In December 2004 Maus went on a hiatus. Band members decided to pursue other interests, academic and otherwise, outside of Iceland. Meanwhile, members were working on several music projects including Fræ (Palli's band), Sometime (Danni's band) and Biggi's solo project. Palli (as Páll Ragnar Pálsson) has become a respected classical composer after receiving his PhD in music from the Estonian Academy of Music and Theatre in Tallinn. Birgir became a screenwriter and won the Icelandic film awards Edda with co-writer and director Baldvin Z for the film Life in a Fishbowl (or Vonarstræti), named after a popular track from Maus's fifth studio album, Musick.

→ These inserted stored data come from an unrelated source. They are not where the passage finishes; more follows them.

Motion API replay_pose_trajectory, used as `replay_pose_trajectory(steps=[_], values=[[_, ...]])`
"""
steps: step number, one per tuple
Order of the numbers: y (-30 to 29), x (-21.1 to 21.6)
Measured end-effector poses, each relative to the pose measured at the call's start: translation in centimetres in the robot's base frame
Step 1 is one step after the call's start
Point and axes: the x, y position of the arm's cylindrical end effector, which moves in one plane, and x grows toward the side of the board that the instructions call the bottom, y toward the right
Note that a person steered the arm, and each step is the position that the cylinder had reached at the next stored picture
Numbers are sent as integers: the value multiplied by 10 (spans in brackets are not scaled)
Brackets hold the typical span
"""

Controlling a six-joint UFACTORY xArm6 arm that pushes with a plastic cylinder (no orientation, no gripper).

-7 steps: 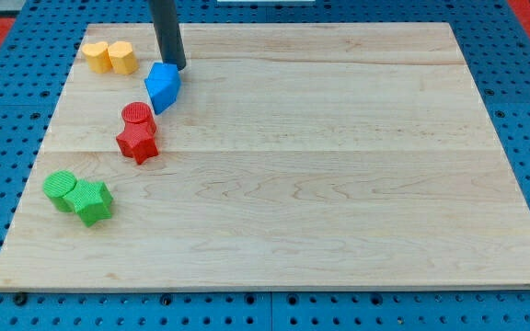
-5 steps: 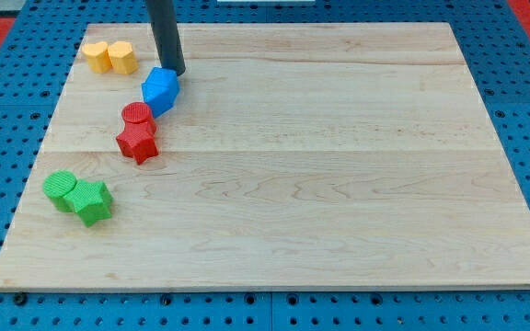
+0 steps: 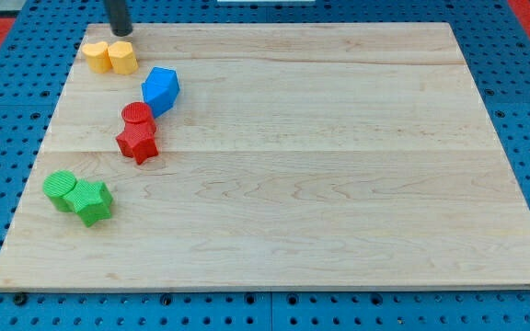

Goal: Push the yellow heart towards the red circle

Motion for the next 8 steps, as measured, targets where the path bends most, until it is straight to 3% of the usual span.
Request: replay_pose_trajectory(steps=[4,5,8], values=[[-15,80],[-44,60],[-38,89]])
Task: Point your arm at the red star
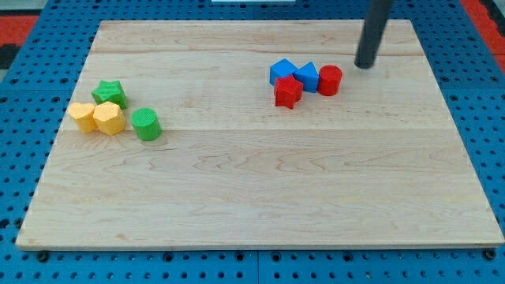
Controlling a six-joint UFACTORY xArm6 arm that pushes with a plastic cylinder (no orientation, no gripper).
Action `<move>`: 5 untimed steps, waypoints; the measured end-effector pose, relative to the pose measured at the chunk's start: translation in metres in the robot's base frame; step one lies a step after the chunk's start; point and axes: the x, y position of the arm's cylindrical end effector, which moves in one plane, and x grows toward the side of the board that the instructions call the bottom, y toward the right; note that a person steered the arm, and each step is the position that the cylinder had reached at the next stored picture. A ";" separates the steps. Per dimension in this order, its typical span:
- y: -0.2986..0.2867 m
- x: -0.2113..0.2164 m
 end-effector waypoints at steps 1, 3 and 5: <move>0.038 0.033; -0.009 0.082; -0.160 0.085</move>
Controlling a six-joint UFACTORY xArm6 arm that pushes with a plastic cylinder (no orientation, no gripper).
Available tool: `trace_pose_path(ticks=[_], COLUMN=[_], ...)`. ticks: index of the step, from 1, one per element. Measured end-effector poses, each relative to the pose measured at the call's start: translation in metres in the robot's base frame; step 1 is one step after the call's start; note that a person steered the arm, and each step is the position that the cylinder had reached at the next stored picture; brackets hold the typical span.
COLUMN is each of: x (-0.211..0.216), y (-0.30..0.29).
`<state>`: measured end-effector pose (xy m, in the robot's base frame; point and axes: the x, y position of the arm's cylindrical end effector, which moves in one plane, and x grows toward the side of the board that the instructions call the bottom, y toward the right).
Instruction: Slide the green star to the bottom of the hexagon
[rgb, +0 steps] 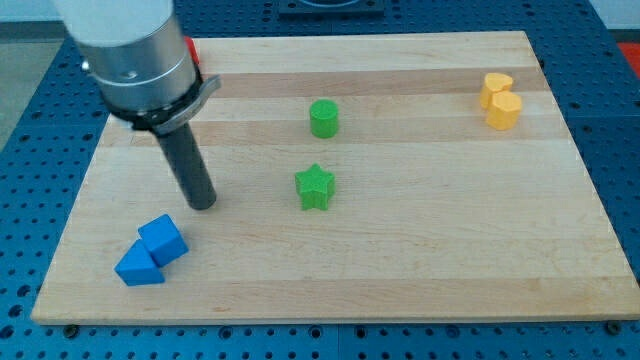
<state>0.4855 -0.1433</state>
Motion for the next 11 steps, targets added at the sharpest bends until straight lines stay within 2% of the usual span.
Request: trace_pose_path(ticks=[5, 7, 9, 11], x=[-0.001, -0.001, 0.016, 0.008], y=[0.236, 0.307, 0.334, 0.365])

In August 2013 all four members of Maus found themselves living in Reykjavík simultaneously, for the first time since the split. In November the same year they came together to play at a concert celebrating the 20 year birthday of local alternative and rock radio station X977 for a full house at Listasafn Reykjavíkur. The following spring they played at the Aldrei fór ég suður music festival in Ísafjörður. Two festival gigs followed that summer, at the first Secret Solstice festival and at metal festival Eistnaflug.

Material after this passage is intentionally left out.